The ingredients needed to make Veggie Pizza: Yes… it's a cauliflower crust!!:
- Use of pizza crust:.
- Prepare 1 head of cauliflower.
- Provide 1 of egg.
- Take 1/2 cup of – grated parmesan cheese.
- Prepare 1 tsp. of minced garlic.
- Prepare to taste of Salt & Pepper.
- Provide of ————————–.
- Take of beet pesto:.
- Provide 1 of large beet.
- Use 2 cloves of minced garlic.
- Use 2 tbsp. of – lemon juice.
- Provide 1 tbsp. of – olive oil.
- Get 1/2 cup of – grated parmaesan cheese.
- You need of —————————.
- Prepare of toppings:.
- Take 1 cup of kale (roughly chopped).
- Take 1 cup of beet pesto.
- Use 3/4 cup of (+/-… Your choice) of crumbled goat cheese.
- Get of —————————-.
Steps to make Veggie Pizza: Yes… it's a cauliflower crust!!:
- Before proceeding with the recipe, you will have to roast a large beet by cutting it into cubes (approx. 6 to 8 cubes) and loosely wrap it in aluminum foil… oh drizzle with a small amount of olive oil. Bake at 375 degrees for 50-60 minutes. Let cool..
- Once you pull the beet from the oven, kick the temperature up to 450 degrees..
- For the crust… Break up the head of cauliflower into large chunks and steam for about 15 minutes. A fork should be able to easily puncture it. Using your food processor, mash up the cauliflower so that it looks similar to thick grits or pollenta..

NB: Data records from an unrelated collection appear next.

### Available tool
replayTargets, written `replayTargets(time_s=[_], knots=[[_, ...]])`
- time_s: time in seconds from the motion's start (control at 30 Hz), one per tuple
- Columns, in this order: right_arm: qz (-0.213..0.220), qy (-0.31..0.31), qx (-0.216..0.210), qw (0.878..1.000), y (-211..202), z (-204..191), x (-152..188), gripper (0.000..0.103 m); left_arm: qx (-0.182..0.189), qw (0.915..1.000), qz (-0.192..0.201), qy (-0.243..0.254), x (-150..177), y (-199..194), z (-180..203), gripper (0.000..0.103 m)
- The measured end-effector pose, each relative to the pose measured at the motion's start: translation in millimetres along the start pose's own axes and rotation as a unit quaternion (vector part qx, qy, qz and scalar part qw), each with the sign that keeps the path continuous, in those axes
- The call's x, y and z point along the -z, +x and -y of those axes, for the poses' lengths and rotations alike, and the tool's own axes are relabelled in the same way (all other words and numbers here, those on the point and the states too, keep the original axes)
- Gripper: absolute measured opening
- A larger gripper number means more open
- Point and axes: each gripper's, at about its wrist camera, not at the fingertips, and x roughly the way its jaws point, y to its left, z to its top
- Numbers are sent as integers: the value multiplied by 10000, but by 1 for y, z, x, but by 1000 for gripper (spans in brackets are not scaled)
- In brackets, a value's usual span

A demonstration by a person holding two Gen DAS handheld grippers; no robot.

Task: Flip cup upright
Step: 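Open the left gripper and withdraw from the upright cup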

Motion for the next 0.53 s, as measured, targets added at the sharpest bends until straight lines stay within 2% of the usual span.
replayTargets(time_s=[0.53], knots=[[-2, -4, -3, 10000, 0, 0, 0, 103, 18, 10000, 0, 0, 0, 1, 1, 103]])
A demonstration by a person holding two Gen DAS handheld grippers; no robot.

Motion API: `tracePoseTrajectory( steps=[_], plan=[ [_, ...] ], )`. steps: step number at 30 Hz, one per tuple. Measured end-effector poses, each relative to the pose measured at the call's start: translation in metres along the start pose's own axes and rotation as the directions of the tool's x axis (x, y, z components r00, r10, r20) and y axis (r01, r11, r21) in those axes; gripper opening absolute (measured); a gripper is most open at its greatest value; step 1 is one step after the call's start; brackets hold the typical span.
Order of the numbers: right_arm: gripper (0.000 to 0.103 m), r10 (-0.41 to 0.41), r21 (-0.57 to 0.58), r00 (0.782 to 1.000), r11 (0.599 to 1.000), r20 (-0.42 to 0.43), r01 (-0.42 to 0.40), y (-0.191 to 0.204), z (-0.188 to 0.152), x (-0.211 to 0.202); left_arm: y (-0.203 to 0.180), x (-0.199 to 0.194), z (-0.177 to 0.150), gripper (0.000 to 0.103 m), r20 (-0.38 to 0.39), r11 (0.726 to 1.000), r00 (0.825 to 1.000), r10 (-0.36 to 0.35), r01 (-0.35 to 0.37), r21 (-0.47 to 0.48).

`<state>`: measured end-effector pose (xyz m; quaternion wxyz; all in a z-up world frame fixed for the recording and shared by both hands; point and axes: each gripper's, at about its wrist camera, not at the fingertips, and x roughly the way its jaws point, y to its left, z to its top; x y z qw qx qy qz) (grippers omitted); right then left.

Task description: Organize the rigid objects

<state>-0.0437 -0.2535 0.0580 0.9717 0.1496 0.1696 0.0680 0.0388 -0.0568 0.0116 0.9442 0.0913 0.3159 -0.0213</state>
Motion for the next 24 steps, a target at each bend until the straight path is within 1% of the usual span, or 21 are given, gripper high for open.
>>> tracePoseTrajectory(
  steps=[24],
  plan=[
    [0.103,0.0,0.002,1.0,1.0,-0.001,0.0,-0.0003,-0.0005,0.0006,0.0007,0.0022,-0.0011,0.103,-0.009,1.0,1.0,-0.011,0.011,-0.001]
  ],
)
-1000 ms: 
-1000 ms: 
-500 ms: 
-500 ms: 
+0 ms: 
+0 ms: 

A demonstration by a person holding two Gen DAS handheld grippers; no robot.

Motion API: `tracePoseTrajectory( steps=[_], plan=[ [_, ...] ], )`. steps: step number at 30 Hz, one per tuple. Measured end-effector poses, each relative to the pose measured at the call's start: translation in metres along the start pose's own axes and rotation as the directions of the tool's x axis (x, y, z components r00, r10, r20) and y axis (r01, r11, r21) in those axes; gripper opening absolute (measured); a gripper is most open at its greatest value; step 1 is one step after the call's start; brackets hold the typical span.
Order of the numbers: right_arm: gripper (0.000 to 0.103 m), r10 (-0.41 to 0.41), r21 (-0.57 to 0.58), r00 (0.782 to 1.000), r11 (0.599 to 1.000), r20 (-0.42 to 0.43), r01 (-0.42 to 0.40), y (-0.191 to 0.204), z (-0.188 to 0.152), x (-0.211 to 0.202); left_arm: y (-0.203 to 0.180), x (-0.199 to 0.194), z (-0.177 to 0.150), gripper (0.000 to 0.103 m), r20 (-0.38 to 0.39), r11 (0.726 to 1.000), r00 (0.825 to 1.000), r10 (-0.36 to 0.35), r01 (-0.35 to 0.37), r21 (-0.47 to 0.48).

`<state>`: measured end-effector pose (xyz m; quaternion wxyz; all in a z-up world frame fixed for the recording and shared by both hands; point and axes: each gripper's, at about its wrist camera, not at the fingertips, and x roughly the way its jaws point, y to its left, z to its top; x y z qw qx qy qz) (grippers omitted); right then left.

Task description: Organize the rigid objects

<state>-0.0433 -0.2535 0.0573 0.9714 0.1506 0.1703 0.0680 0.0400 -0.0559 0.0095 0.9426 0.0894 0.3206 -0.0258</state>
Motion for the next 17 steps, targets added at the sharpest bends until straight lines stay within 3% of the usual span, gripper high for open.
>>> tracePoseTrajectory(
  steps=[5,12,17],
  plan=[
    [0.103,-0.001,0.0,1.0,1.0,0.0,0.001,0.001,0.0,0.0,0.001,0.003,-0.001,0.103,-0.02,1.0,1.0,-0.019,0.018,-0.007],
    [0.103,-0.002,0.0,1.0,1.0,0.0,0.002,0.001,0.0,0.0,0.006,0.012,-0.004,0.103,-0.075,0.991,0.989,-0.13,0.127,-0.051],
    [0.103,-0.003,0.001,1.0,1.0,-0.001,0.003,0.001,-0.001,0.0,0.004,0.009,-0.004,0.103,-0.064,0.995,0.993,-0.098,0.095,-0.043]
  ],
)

- Pour cauliflower onto a stack of at least 5 or 6 paper towels and apply an additional 5+ paper towels on top..
- Using your hands, press down on the cauliflower so that the towels absorbs the water. Continue to change out the wet paper towels until they are no longer getting wet during the pressing process..

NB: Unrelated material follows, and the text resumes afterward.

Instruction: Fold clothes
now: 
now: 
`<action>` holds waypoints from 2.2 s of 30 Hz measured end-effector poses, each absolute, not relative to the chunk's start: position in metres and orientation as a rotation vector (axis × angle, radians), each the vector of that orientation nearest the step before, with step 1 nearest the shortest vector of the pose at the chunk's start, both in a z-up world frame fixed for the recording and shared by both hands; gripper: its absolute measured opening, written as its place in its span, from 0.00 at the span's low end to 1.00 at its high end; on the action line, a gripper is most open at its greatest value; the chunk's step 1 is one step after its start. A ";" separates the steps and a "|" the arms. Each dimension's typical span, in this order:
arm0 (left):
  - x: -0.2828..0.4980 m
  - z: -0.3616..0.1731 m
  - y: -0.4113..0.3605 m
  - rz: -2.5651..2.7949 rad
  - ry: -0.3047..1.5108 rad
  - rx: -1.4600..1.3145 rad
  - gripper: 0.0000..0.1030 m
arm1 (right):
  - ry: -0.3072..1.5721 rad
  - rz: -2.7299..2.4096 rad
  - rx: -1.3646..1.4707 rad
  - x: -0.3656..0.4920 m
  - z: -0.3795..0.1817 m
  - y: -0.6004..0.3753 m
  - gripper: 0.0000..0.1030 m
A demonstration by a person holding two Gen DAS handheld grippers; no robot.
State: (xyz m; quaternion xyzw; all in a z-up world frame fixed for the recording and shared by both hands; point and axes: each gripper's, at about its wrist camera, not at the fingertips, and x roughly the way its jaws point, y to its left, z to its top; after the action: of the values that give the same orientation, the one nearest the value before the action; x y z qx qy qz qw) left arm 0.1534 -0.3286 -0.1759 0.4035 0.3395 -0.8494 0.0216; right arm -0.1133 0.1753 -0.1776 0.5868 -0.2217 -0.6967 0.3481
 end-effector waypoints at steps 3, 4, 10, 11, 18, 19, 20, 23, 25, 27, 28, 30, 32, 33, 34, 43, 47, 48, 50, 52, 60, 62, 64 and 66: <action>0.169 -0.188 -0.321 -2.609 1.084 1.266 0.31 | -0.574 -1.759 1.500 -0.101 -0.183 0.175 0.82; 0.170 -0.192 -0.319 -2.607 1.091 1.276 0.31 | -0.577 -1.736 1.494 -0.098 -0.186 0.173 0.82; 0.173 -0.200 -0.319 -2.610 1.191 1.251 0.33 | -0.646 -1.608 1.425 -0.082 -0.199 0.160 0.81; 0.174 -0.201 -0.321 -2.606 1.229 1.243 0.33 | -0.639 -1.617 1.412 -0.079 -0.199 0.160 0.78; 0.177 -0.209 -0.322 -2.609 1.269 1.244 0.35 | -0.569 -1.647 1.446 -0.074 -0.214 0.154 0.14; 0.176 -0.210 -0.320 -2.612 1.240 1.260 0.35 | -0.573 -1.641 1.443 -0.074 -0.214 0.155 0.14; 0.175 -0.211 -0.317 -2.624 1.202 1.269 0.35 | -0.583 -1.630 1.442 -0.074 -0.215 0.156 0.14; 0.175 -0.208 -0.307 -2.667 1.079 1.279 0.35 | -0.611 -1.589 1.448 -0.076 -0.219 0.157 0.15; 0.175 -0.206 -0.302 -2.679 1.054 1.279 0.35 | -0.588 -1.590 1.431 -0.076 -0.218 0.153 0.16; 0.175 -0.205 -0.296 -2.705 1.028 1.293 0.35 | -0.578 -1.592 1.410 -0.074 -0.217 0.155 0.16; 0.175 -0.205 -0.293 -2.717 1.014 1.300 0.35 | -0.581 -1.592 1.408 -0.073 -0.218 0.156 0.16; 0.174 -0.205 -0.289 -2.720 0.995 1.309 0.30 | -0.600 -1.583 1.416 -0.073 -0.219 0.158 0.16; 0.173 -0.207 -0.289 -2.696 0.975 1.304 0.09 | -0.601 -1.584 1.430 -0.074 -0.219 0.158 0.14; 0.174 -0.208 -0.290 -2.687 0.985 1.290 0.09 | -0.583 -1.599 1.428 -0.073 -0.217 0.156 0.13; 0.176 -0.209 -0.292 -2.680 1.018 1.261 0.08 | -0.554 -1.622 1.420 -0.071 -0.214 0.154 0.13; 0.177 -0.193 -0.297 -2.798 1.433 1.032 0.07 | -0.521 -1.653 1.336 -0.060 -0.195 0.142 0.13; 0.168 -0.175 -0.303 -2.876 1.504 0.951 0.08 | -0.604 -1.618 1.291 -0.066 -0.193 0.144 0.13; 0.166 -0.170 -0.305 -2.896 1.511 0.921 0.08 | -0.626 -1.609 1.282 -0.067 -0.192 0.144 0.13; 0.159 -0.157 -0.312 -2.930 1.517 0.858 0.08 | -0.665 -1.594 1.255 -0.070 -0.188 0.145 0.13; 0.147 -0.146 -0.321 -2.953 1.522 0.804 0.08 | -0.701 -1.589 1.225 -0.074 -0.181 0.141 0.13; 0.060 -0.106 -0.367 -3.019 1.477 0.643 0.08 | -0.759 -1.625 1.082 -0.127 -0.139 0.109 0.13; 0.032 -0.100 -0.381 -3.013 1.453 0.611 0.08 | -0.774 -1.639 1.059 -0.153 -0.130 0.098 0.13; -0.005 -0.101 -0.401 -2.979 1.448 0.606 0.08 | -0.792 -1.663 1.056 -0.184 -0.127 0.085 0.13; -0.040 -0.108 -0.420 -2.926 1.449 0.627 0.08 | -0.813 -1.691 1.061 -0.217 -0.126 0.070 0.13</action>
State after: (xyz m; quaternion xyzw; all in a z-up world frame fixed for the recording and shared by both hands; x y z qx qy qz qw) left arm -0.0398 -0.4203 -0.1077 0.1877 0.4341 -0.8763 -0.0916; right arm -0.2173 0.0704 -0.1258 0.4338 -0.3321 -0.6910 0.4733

- Once you have pressed as much moisture out of your cauliflower as possible, put it in a large mixing bowl. Add the egg and remaining ingredients and mix..

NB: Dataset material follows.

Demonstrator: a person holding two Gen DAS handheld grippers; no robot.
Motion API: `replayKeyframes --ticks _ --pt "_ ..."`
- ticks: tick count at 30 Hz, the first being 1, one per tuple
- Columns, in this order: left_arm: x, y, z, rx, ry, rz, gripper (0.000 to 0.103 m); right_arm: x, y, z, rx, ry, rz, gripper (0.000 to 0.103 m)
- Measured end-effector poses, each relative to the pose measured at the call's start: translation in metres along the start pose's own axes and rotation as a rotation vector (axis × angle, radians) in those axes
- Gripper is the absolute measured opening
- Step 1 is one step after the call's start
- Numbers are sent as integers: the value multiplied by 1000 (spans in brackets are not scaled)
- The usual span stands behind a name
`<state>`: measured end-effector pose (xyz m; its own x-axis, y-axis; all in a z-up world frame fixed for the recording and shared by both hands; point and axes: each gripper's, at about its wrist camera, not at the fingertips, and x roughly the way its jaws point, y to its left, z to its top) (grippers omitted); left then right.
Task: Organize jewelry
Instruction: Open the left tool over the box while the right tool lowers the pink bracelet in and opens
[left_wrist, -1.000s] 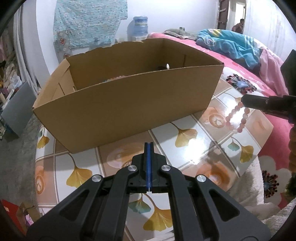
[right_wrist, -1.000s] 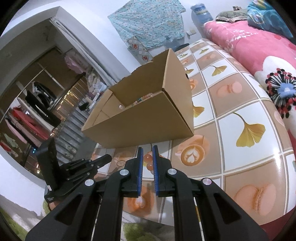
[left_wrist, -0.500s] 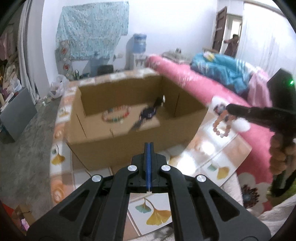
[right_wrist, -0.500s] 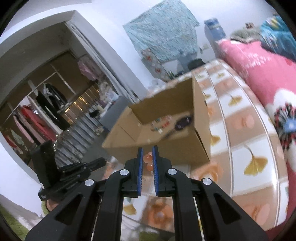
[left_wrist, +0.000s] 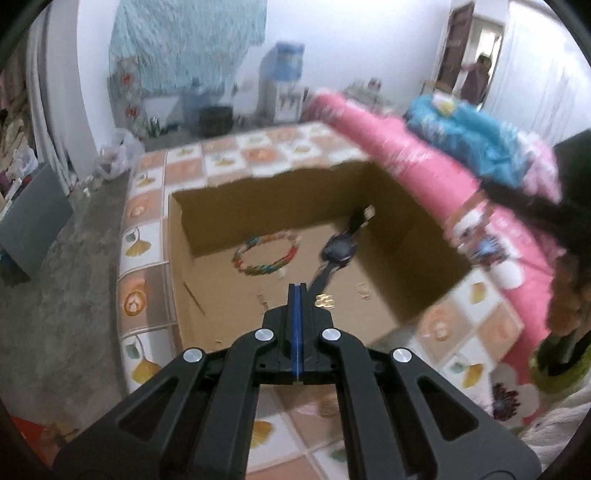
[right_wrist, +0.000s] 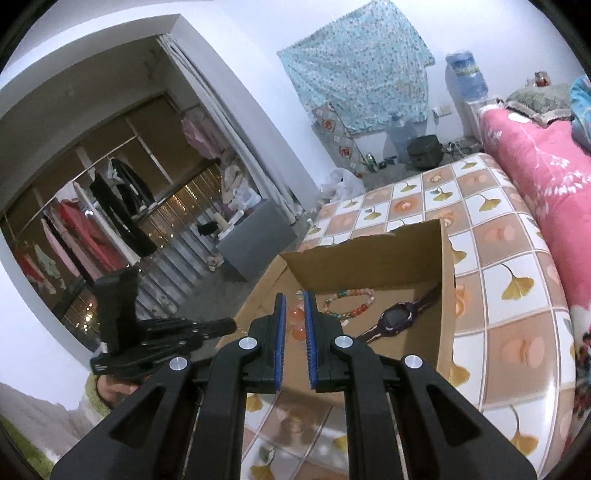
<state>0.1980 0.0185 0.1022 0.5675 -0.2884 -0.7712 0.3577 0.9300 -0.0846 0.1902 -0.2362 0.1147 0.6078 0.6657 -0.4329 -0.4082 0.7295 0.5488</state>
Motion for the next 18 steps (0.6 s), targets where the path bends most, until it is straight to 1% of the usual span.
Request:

- Place the cauliflower mixture onto a baking or pizza sheet lined with parchment paper and flatten with your hands while shaping it to size of your pizza. NOTE: This crust doesn't rise like usual dough, so what ever thickness and shape you create, will be the same once it comes out of the oven..
- Salt & Pepper to taste (optional) and bake for about 15 minutes or until it has established a light golden brown color..
- While the crust is in the oven, make the beet pesto. NOTE: You can use any kind of base sauce you want…. red, basil pesto, etc. I just prefer this one. :-).
- For the pesto…. Place all of the ingredients listed above into your food processor and let her rip!.
- Once the crust is done, carefully remove from the oven, reduce heat to 415 degrees and top with the beet pesto, kale and goat cheese..
- Bake for an additional 15 minutes. I just pay attention to the coloring of the cheese…a golden brown across the top is perfect. Serve while it's hot..
- FINAL NOTE: If you have never made a cauliflower crust before, I don't recommend baking this dish for guests on your first attempt. Making this sort of crust may take a little practice, but is soooo worth it. JUST REMEMBER TO REMOVE AS MUCH MOISTURE AS POSSIBLE DURING THE PRESSING PROCESS. THAT IS KEY..
Whiz up cauliflower and ground almonds in a food processor to make this gluten-free pizza base – top with tomatoes, aubergine and cheese. Use the dry cauliflower pulp to form your pizza crust. Yes you can use a different type of cheese if you prefer 🙂 the crust will still. Then, add cheese, spices, and egg, and bake the crust until it's golden-brown. Take it out, cut it up, and praise God.